Recent studies have increasingly applied CMIP6 model ensembles to assess climate extremes over Ethiopia and broader East Africa, revealing important regional trends and methodological considerations. For example, a multi-model evaluation of 45 CMIP6 simulations found systematic seasonal extreme precipitation biases over Ethiopia and highlighted the need for bias correction before impact assessment [24]. Similarly, trend analyses in the Gidabo watershed demonstrated future increases in heavy rainfall and temperature extremes under SSP2-4.5 and SSP5-8.5, with implications for runoff and watershed management [25]. Other basin-scale studies, such as in the Baro–Akobo system, have combined CMIP6 analysis with hydrological modelling to examine extremes and flood linkage [26]. However, existing studies often rely on a limited number of models or indices, focus on isolated impact pathways, and rarely integrate model-skill assessment, seasonal behaviour, and hydrological responses at sub-basin scales.

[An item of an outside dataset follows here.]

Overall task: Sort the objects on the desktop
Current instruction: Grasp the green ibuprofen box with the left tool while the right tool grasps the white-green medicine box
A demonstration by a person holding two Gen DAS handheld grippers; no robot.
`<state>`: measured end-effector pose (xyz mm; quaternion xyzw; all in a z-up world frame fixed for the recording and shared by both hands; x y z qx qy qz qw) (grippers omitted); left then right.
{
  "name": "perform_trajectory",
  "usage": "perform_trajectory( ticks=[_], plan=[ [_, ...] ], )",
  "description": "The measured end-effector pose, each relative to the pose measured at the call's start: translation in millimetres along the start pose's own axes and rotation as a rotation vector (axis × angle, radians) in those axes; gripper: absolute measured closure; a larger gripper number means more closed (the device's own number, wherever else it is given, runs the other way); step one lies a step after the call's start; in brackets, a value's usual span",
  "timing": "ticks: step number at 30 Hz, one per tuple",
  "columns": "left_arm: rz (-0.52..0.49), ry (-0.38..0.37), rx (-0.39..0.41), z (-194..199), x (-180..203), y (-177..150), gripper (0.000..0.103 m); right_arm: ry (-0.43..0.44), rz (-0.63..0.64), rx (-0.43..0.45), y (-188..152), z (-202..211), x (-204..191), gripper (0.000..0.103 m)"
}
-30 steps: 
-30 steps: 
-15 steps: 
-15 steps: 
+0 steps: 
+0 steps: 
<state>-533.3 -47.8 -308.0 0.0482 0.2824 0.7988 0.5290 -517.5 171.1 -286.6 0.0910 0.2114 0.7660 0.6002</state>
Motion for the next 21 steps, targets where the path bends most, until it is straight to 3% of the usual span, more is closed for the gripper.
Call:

Despite its socio-economic importance and climatic complexity, a comprehensive evaluation of climate extremes in the OGRB remains limited. Earlier investigations in parts of the basin have relied exclusively on CMIP5 models and RCP scenarios, without systematic procedures for model selection or use of the newer CMIP6 framework [27,28]. The absence of a consistent, purpose-driven model evaluation constrains confidence in projected changes to water resources and extremes. Incorporating CMIP6 models under Shared Socioeconomic Pathways (SSPs), together with rigorous assessment of their ability to represent regional precipitation processes and convection dynamics, is therefore essential for generating more reliable, location-specific projections.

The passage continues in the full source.